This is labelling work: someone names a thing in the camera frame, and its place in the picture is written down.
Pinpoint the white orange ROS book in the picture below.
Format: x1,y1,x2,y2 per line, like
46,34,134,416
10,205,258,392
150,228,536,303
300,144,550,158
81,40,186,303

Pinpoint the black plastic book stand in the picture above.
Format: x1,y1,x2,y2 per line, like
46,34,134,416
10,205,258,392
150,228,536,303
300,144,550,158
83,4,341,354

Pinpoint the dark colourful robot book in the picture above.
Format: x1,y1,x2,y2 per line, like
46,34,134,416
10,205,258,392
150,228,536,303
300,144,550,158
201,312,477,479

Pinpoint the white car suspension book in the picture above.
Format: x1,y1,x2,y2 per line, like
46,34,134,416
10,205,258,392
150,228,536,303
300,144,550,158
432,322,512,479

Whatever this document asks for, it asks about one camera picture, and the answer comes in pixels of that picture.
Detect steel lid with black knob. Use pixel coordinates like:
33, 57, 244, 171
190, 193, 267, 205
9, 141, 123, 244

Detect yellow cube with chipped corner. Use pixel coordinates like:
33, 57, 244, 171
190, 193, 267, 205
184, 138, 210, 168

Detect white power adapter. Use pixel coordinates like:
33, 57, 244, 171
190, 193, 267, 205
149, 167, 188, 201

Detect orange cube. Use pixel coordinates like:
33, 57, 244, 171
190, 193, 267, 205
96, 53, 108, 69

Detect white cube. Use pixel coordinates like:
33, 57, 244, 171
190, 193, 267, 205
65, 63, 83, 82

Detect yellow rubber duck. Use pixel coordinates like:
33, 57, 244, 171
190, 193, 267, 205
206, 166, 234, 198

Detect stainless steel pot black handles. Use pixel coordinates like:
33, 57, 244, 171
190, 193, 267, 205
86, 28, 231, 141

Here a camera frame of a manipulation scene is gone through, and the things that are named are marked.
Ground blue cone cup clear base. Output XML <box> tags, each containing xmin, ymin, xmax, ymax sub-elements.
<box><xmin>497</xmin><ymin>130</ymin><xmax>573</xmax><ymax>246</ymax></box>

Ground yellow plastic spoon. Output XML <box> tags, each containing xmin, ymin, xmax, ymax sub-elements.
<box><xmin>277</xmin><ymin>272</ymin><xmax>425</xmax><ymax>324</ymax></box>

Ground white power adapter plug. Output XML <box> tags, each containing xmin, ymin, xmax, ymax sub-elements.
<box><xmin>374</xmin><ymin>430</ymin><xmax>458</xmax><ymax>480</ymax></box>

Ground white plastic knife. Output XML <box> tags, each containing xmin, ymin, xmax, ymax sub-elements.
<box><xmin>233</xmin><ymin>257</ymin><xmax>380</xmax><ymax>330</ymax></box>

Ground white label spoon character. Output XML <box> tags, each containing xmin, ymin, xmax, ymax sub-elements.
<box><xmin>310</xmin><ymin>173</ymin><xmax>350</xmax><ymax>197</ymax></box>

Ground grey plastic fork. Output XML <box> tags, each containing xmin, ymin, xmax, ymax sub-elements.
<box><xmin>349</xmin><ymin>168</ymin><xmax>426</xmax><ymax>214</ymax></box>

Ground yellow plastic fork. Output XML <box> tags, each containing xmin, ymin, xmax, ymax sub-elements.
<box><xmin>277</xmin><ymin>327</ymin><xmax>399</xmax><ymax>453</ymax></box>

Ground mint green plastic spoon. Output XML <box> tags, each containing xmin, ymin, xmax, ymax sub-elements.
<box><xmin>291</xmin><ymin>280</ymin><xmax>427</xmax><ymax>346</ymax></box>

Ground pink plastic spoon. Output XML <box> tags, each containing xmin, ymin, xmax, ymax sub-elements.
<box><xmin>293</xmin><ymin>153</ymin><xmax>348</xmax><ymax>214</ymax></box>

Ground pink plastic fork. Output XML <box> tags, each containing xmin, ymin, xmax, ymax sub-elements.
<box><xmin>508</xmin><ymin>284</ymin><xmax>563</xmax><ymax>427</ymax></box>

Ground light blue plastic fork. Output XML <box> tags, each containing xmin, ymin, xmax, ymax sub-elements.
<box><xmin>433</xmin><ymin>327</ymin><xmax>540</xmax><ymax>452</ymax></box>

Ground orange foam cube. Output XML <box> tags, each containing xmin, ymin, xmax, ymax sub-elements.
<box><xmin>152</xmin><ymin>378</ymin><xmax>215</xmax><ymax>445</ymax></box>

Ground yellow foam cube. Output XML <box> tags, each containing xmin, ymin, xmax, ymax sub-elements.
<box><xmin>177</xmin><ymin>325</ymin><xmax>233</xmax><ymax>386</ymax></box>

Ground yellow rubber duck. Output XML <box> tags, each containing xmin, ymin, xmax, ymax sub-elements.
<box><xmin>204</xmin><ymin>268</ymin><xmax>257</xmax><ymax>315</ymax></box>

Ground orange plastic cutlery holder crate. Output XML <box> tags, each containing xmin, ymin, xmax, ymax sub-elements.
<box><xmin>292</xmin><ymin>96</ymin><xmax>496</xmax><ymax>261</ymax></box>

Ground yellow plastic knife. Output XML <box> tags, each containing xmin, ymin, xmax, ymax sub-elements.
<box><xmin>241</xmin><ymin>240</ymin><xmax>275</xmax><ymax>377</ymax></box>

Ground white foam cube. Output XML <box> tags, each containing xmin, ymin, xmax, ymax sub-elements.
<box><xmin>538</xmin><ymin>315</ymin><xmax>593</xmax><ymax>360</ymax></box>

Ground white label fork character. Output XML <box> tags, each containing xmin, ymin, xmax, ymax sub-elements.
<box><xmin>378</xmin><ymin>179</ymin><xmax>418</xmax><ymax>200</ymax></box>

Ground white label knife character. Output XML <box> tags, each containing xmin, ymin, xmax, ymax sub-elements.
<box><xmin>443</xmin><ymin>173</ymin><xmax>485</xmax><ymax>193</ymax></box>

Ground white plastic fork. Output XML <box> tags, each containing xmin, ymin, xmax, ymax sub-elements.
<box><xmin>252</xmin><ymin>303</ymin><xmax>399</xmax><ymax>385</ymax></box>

# # # # # # #

Exercise details: Line by line, the data should be returned exactly as written.

Task output:
This is labelling work: someone names a thing in the camera frame, and its place in the picture is written down.
Pinpoint the white orange ROS book in the picture below.
Format: x1,y1,x2,y2 per line, like
46,34,134,416
10,205,258,392
150,228,536,303
300,144,550,158
81,40,186,303

Pinpoint the black plastic book stand in the picture above.
Format: x1,y1,x2,y2 per line, like
46,34,134,416
10,205,258,392
150,228,536,303
300,144,550,158
83,4,341,354

Pinpoint the dark colourful robot book in the picture above.
Format: x1,y1,x2,y2 per line, like
46,34,134,416
10,205,258,392
150,228,536,303
300,144,550,158
201,312,477,479

Pinpoint the white car suspension book in the picture above.
Format: x1,y1,x2,y2 per line, like
46,34,134,416
10,205,258,392
150,228,536,303
300,144,550,158
432,322,512,479

Whatever this document asks for, it asks about one camera picture, and the answer comes in pixels of that picture.
Detect steel lid with black knob. Use pixel coordinates like:
33, 57, 244, 171
190, 193, 267, 205
9, 141, 123, 244

Detect yellow cube with chipped corner. Use pixel coordinates like:
33, 57, 244, 171
190, 193, 267, 205
184, 138, 210, 168

Detect white power adapter. Use pixel coordinates like:
33, 57, 244, 171
190, 193, 267, 205
149, 167, 188, 201

Detect orange cube. Use pixel coordinates like:
33, 57, 244, 171
190, 193, 267, 205
96, 53, 108, 69

Detect white cube. Use pixel coordinates like:
33, 57, 244, 171
190, 193, 267, 205
65, 63, 83, 82

Detect yellow rubber duck. Use pixel coordinates like:
33, 57, 244, 171
190, 193, 267, 205
206, 166, 234, 198

Detect stainless steel pot black handles. Use pixel coordinates like:
33, 57, 244, 171
190, 193, 267, 205
86, 28, 231, 141

Here a camera frame of a manipulation scene is gone through, and the things that are named are marked.
Ground blue cone cup clear base. Output XML <box> tags, each containing xmin, ymin, xmax, ymax sub-elements.
<box><xmin>497</xmin><ymin>130</ymin><xmax>573</xmax><ymax>246</ymax></box>

Ground yellow plastic spoon. Output XML <box> tags, each containing xmin, ymin, xmax, ymax sub-elements.
<box><xmin>277</xmin><ymin>272</ymin><xmax>425</xmax><ymax>324</ymax></box>

Ground white power adapter plug. Output XML <box> tags, each containing xmin, ymin, xmax, ymax sub-elements.
<box><xmin>374</xmin><ymin>430</ymin><xmax>458</xmax><ymax>480</ymax></box>

Ground white plastic knife. Output XML <box> tags, each containing xmin, ymin, xmax, ymax sub-elements.
<box><xmin>233</xmin><ymin>257</ymin><xmax>380</xmax><ymax>330</ymax></box>

Ground white label spoon character. Output XML <box> tags, each containing xmin, ymin, xmax, ymax sub-elements.
<box><xmin>310</xmin><ymin>173</ymin><xmax>350</xmax><ymax>197</ymax></box>

Ground grey plastic fork. Output XML <box> tags, each containing xmin, ymin, xmax, ymax sub-elements.
<box><xmin>349</xmin><ymin>168</ymin><xmax>426</xmax><ymax>214</ymax></box>

Ground yellow plastic fork. Output XML <box> tags, each containing xmin, ymin, xmax, ymax sub-elements.
<box><xmin>277</xmin><ymin>327</ymin><xmax>399</xmax><ymax>453</ymax></box>

Ground mint green plastic spoon. Output XML <box> tags, each containing xmin, ymin, xmax, ymax sub-elements.
<box><xmin>291</xmin><ymin>280</ymin><xmax>427</xmax><ymax>346</ymax></box>

Ground pink plastic spoon. Output XML <box> tags, each containing xmin, ymin, xmax, ymax sub-elements.
<box><xmin>293</xmin><ymin>153</ymin><xmax>348</xmax><ymax>214</ymax></box>

Ground pink plastic fork. Output XML <box> tags, each containing xmin, ymin, xmax, ymax sub-elements.
<box><xmin>508</xmin><ymin>284</ymin><xmax>563</xmax><ymax>427</ymax></box>

Ground light blue plastic fork. Output XML <box> tags, each containing xmin, ymin, xmax, ymax sub-elements.
<box><xmin>433</xmin><ymin>327</ymin><xmax>540</xmax><ymax>452</ymax></box>

Ground orange foam cube. Output XML <box> tags, each containing xmin, ymin, xmax, ymax sub-elements.
<box><xmin>152</xmin><ymin>378</ymin><xmax>215</xmax><ymax>445</ymax></box>

Ground yellow foam cube. Output XML <box> tags, each containing xmin, ymin, xmax, ymax sub-elements.
<box><xmin>177</xmin><ymin>325</ymin><xmax>233</xmax><ymax>386</ymax></box>

Ground yellow rubber duck. Output XML <box> tags, each containing xmin, ymin, xmax, ymax sub-elements.
<box><xmin>204</xmin><ymin>268</ymin><xmax>257</xmax><ymax>315</ymax></box>

Ground orange plastic cutlery holder crate. Output XML <box> tags, each containing xmin, ymin, xmax, ymax sub-elements.
<box><xmin>292</xmin><ymin>96</ymin><xmax>496</xmax><ymax>261</ymax></box>

Ground yellow plastic knife. Output XML <box> tags, each containing xmin, ymin, xmax, ymax sub-elements.
<box><xmin>241</xmin><ymin>240</ymin><xmax>275</xmax><ymax>377</ymax></box>

Ground white foam cube. Output XML <box> tags, each containing xmin, ymin, xmax, ymax sub-elements.
<box><xmin>538</xmin><ymin>315</ymin><xmax>593</xmax><ymax>360</ymax></box>

Ground white label fork character. Output XML <box> tags, each containing xmin, ymin, xmax, ymax sub-elements.
<box><xmin>378</xmin><ymin>179</ymin><xmax>418</xmax><ymax>200</ymax></box>

Ground white label knife character. Output XML <box> tags, each containing xmin, ymin, xmax, ymax sub-elements.
<box><xmin>443</xmin><ymin>173</ymin><xmax>485</xmax><ymax>193</ymax></box>

Ground white plastic fork. Output XML <box> tags, each containing xmin, ymin, xmax, ymax sub-elements.
<box><xmin>252</xmin><ymin>303</ymin><xmax>399</xmax><ymax>385</ymax></box>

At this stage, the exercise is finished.